Reicht das, um Oberbillwerder zu einem beliebten Wohnviertel wie Eimsbüttel mit Strahlkraft über Hamburg hinaus zu machen? „Man muss sich davon befreien, dass wir einen Satelliten in die Landschaft stellen“, betont Kay Gätgens, der Architektur und Stadtplanung studiert hat und bis zum Jahreswechsel Bezirksamtsleiter für 270 000 Menschen in Eimsbüttel war. Hamburg ziehe Leute an, „die gerne citynah wohnen und hier in rund 15 Minuten mit der S-Bahn die Innenstadt erreichen können“. Oberbillwerder solle ein „nachhaltiger und lebenswerter Stadtteil“ werden, „der gleichzeitig bezahlbaren Wohnraum bietet“.
Neues Leben in Altonas Mitte
Was im Hamburger Osten noch Vision ist, kann im Westen bereits besichtigt werden. Auf dem Gelände des ehemaligen Güterbahnhofes in Altona sind im ersten Bauabschnitt bis Ende 2023 auf circa 13 Hektar 1600 neue innerstädtische Wohnungen entstanden. Nach dem sogenannten „Drittelmix“ splittet sich das neue Quartier Mitte Altona in Sozial-, frei finanzierte Miet- und Eigentumswohnungen. Rund 20 Prozent der Wohnungsflächen sind für Baugemeinschaften reserviert – darunter etwa das Projekt BliSS, in dem blinde, seheingeschränkte und sehende Menschen gemeinsam wohnen. Denn Inklusion zählt neben Nachbarschaftsbildung und zukunftsweisender Mobilität zu den Schwerpunktthemen in Mitte Altona.

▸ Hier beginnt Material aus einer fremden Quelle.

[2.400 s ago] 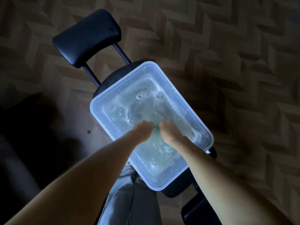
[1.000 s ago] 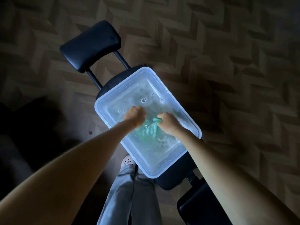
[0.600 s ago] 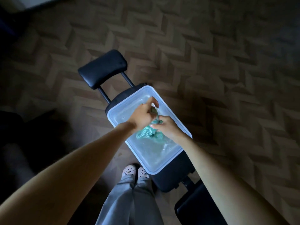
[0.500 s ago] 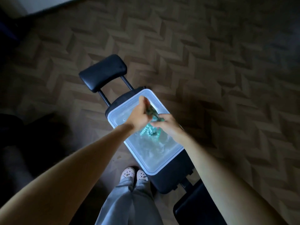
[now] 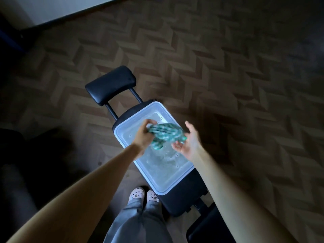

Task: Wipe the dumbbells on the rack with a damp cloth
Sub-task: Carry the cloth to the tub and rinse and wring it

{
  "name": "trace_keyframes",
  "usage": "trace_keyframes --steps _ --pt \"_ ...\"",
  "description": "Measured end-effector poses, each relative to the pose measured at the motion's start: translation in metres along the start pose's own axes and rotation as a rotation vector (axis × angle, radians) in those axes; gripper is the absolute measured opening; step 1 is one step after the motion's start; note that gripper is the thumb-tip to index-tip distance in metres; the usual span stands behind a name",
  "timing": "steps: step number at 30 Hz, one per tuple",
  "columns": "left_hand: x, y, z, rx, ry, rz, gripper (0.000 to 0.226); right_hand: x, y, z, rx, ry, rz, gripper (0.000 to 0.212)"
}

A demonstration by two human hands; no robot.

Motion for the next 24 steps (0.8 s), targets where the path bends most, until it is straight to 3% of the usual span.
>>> trace_keyframes --steps 3,5,7,10,13,16,18,20,24 --pt "-0.002 0.011 -0.005 0.086 0.024 0.205 0.047 -0.018 -0.014 -0.015 -0.12 0.064 0.102 0.021" --pt "-0.001 0.015 -0.004 0.085 -0.022 0.246 0.042 -0.022 -0.013 -0.022 -0.165 0.05 0.121 0.024" --pt "0.004 0.019 -0.004 0.104 -0.07 0.29 0.038 -0.022 -0.008 -0.032 -0.155 0.033 0.121 0.035" --pt "0.002 0.032 -0.003 0.21 -0.05 0.408 0.04 -0.015 0.004 -0.031 -0.131 0.017 0.206 0.027" --pt "0.025 0.024 -0.016 0.055 -0.122 0.477 0.046 -0.019 0.017 -0.038 -0.103 0.034 0.368 0.032" --pt "0.042 0.008 -0.025 -0.16 -0.2 0.107 0.028 -0.024 0.022 -0.044 -0.133 0.011 0.476 0.038" --pt "0.034 -0.001 -0.027 -0.237 -0.154 -0.169 0.022 -0.027 0.025 -0.049 -0.109 0.011 0.469 0.041" --pt "0.024 0.001 -0.033 -0.207 -0.039 -0.373 0.03 -0.03 0.026 -0.054 -0.097 0.022 0.416 0.044" --pt "0.024 0.008 -0.042 -0.142 -0.005 -0.742 0.036 -0.028 0.026 -0.067 -0.139 -0.006 0.474 0.044"
Point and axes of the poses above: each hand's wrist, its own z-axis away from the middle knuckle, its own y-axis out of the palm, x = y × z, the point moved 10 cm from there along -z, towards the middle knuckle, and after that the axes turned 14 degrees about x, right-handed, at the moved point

Ausschuss für Stadtentwicklung
Die Handelskammer tritt für nachhaltiges Wachstum in Hamburg und der Metropolregion ein und hat dabei Wertschöpfung, Bevölkerung und Lebensqualität gleichermaßen im Blick. Der Ausschuss für Stadtentwicklung berät bis zu viermal im Jahr konkrete Konzepte für die Quartiers- und Stadtentwicklung in allen Hamburger Bezirken. Auf dieser Grundlage erarbeitet die Kammer Stellungnahmen zu städtischen Planungen. Kontakt: Jan-Oliver Siebrand, 36138-431. Einen Überblick über aktuelle Stadtentwicklungsprojekte finden Sie hier.

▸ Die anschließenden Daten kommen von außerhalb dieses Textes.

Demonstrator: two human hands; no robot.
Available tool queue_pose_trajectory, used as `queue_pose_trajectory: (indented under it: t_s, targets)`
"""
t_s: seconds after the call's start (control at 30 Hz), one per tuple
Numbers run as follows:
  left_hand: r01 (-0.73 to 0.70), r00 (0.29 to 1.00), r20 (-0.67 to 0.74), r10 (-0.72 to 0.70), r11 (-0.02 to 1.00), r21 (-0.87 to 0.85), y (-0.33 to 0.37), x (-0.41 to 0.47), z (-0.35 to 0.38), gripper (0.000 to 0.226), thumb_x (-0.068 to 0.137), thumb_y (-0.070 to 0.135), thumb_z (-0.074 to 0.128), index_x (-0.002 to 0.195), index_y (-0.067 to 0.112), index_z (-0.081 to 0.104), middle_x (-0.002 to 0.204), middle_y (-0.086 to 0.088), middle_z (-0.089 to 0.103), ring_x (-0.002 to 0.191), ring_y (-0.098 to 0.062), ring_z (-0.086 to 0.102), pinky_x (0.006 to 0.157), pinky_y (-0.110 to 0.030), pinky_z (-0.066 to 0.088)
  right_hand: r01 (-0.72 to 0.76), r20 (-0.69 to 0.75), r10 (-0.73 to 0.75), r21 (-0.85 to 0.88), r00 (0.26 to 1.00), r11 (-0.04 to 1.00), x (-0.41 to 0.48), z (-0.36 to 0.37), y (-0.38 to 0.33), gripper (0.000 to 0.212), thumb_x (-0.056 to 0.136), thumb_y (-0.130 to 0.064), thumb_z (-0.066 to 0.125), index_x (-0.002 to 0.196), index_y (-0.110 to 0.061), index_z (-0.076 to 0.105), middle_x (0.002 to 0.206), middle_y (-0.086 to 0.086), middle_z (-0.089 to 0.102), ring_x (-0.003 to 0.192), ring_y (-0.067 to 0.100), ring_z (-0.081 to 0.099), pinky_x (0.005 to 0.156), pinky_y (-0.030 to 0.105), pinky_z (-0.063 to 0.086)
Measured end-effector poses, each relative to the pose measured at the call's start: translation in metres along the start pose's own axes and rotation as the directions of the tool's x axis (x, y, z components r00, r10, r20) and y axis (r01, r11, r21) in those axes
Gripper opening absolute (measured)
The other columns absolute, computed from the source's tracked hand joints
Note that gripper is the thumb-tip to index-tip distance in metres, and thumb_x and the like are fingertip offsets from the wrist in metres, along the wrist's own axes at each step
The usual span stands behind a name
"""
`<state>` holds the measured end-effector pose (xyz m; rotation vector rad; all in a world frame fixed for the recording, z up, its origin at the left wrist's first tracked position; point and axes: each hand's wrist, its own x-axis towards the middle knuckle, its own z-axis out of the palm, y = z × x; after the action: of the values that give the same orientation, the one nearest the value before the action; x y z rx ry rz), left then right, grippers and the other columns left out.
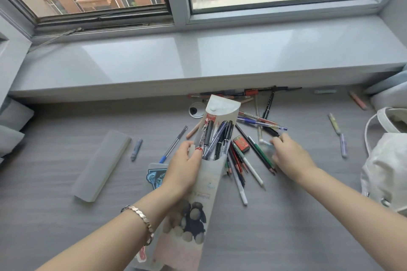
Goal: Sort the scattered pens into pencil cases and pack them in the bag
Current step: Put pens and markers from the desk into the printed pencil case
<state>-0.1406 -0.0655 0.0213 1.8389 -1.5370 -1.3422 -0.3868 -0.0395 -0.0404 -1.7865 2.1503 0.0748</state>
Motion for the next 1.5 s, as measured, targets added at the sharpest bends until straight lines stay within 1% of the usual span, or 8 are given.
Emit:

Einzelhandel, Gastronomie, Büros, drei Quartiersplätze und vier Kitas sind bereits vorhanden, und nach den Sommerferien soll eine Stadtteilschule den Betrieb aufnehmen. Zudem gibt es seit 2019 einen wachsenden zentralen Park, der beim Deutschen Landschaftsarchitektur-Preis 2021 in der Kategorie „Wohnumfeld“ ausgezeichnet wurde. Er umfasst unter anderem Sonnenstufen und einen Hallengarten, der unter einem historischen Stahlgerüst frühere Gleisfelder als Beete nutzt. Im denkmalgeschützten Gebäude der Kleiderkasse, in dem vormals Bahn-Mitarbeitende eingekleidet wurden, befinden sich jetzt ein Coworking-Zentrum sowie ein Gastronomiebetrieb mit Außenterrasse.
„Verdichtung wird oft nachteilig gesehen, aber der Quartierspark Mitte Altona zeigt, dass umliegende Quartiere wie Altona-Nord profitieren“, meint Christoph Färber, Referent für Stadtentwicklung bei der Handelskammer, der die Wirtschaft als Nutznießer „von neuen Einwohnern in einem lebendigen Stück Stadt“ sieht. Dabei ist die Entwicklung im Siedlungszusammenhang oft schwieriger als auf der grünen Wiese – und in Altona ist sie noch nicht abgeschlossen: Nach der für 2027 geplanten Verlegung des Fern- und Regionalbahnhofes Altona nach Diebsteich stehen nochmals circa 16 Hektar auf dem frei werdenden Gleisfeld zur Verfügung. Dort soll ab 2030 der zweite Bauabschnitt mit 1900 Wohnungen realisiert werden: ein weiterer Ort, der vielen Menschen zur Heimat werden könnte – zu einem Ankerpunkt mit Dorfcharakter, an dem das im Alltag Wichtige ganz nah liegt.